*Task directions*. Transcribe all the data, leaving each word as it is.

*Data excerpt*.
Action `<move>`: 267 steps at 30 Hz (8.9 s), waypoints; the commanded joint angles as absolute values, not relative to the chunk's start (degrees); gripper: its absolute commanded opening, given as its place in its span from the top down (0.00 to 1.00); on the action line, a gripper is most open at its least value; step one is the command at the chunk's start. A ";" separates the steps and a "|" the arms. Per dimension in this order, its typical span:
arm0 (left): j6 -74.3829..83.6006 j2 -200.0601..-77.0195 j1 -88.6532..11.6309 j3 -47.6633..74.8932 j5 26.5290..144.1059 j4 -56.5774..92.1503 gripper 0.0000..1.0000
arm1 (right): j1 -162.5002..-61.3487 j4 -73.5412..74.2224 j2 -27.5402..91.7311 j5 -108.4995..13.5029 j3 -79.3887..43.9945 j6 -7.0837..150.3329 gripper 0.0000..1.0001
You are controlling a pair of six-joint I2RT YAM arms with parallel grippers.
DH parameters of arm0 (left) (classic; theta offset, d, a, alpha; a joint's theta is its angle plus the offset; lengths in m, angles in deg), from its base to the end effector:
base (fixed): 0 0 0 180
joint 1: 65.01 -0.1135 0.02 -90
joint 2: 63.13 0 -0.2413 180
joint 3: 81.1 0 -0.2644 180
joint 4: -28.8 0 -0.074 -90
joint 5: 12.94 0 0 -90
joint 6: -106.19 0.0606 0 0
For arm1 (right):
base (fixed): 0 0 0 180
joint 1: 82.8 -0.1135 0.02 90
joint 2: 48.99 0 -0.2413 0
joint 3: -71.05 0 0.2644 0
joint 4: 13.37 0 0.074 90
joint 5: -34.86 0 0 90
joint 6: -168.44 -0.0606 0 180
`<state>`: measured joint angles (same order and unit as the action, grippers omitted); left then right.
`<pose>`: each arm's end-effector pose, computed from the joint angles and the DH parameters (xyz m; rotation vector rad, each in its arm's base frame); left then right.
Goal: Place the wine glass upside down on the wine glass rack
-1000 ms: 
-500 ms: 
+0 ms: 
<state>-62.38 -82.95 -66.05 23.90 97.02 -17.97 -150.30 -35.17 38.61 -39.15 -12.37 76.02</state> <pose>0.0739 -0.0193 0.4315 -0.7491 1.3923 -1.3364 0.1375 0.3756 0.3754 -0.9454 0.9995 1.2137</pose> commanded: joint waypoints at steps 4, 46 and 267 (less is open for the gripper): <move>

*Output of the exercise*.
Action `<move>`: 267 steps at 30 Hz (8.9 s), waypoints; the commanded joint angles as absolute values, not relative to the chunk's start (degrees); gripper: its absolute commanded opening, given as its place in its span from the top down (0.00 to 1.00); on the action line, a gripper is most open at its least value; step one is the command at the chunk's start. A ";" separates the steps and a "|" the arms. Per dimension in this order, its typical span:
arm0 (left): j6 -74.3829..83.6006 j2 -200.0601..-77.0195 j1 -88.6532..11.6309 j3 -47.6633..74.8932 j5 26.5290..144.1059 j4 -56.5774..92.1503 gripper 0.0000..1.0000
arm1 (right): j1 -162.5002..-61.3487 j4 -73.5412..74.2224 j2 -27.5402..91.7311 j5 -108.4995..13.5029 j3 -79.3887..43.9945 j6 -7.0837..150.3329 gripper 0.0000..1.0001
You are controlling a pair of six-joint I2RT YAM arms with parallel grippers.
DH parameters of arm0 (left) (classic; theta offset, d, a, alpha; a joint's theta is its angle plus the offset; lengths in m, angles in deg), from its base to the end effector:
base (fixed): 0 0 0 180
joint 1: 65.01 -0.1135 0.02 -90
joint 2: 63.13 0 -0.2413 180
joint 3: 81.1 0 -0.2644 180
joint 4: -28.8 0 -0.074 -90
joint 5: 12.94 0 0 -90
joint 6: -106.19 0.0606 0 0
For arm1 (right):
base (fixed): 0 0 0 180
joint 1: 82.8 -0.1135 0.02 90
joint 2: 48.99 0 -0.2413 0
joint 3: -71.05 0 0.2644 0
joint 4: 13.37 0 0.074 90
joint 5: -34.86 0 0 90
joint 6: -168.44 -0.0606 0 180
`<state>`: measured joint angles (same order and unit as the action, grippers omitted); left then right.
`<pose>`: each arm's end-effector pose, computed from the joint angles and the DH parameters (xyz m; rotation vector rad, each in its arm's base frame); left then right.
Goal: Place the wine glass upside down on the wine glass rack
-1000 ms: 
-500 ms: 
+0 ms: 
<state>-62.38 -82.95 -66.05 23.90 97.02 -17.97 -150.30 -35.17 38.61 -39.15 -12.37 76.02</state> <pose>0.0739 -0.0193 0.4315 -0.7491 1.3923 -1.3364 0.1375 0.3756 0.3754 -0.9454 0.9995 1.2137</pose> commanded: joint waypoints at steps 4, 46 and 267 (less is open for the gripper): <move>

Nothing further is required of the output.